No dia 1º de setembro do ano passado, o MPF/AM recomendou à Suframa o afastamento de todos os terceirizados que tinham vínculo matrimonial, de companheirismo ou de parentesco consanguíneo ou afim, em linha reta ou colateral, até o terceiro grau, com servidores da superintendência que exerciam função de confiança ou cargo comissionado e tinham sido contratados para lhe prestar serviço.
Diante da recomendação do MPF/AM para o afastamento dos seus cargos, esses servidores ingressaram com mandado de segurança na Justiça Federal alegando que o substituição dos funcionários terceirizados pelos aprovados no último concurso público realizado pela Suframa era um ato ilegal.

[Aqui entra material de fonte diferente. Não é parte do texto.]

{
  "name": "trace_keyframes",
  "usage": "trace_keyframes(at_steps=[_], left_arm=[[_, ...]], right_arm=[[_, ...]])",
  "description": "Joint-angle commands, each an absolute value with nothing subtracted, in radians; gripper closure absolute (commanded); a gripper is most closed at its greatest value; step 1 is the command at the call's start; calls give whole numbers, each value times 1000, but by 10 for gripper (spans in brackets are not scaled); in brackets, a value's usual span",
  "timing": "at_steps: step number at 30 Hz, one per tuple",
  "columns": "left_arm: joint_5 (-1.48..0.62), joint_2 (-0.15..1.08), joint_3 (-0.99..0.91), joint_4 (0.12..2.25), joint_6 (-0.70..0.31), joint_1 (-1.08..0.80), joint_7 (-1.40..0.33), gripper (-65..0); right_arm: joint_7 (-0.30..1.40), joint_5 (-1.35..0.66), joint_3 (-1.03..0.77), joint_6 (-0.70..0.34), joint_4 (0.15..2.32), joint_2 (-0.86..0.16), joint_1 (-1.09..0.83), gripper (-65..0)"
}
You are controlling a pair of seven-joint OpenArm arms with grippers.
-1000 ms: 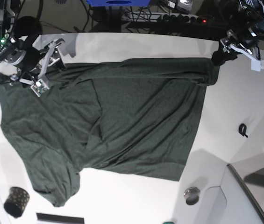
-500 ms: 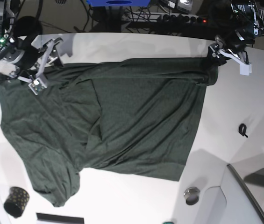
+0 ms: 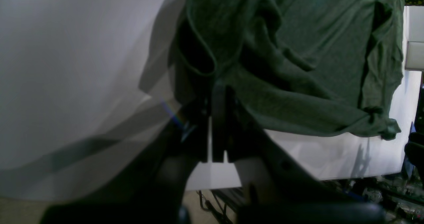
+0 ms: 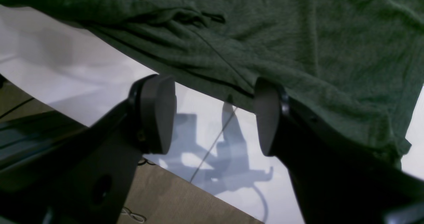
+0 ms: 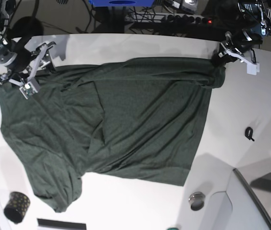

O MPF/AM sustentou que os funcionários que ingressaram com os mandados de segurança não estão sendo vítimas de nenhum ato ilegal ou abusivo, e que a substituição pelos aprovados em concurso público é reflexo da eliminação de uma prática ilícita que atenta contra os princípios da igualdade de acesso às funções públicas e da administração pública.
Das decisões judiciais, ainda cabem recursos.
Justiça já determinou afastamento de terceirizados - Atendendo ao pedido do MPF/AM, a Justiça Federal determinou, em caráter liminar, em setembro deste ano, que a Suframa não contrate qualquer funcionário terceirizado e que afaste, em 90 dias, cerca de 200 profissionais terceirizados da Fucapi. A Suframa deverá ainda adotar as medidas necessárias para o provimento de 81 cargos vagos, com a nomeação de aprovados no último concurso público, no prazo de 30 dias a contar da decisão.
A decisão liminar é resultado da Ação Civil Pública nº 2829-06.2011.4.01.3200 movida pelo MPF/AM com o objetivo de proteger os princípios constitucionais que regem a Administração Pública, especialmente a legalidade, a impessoalidade e a moralidade.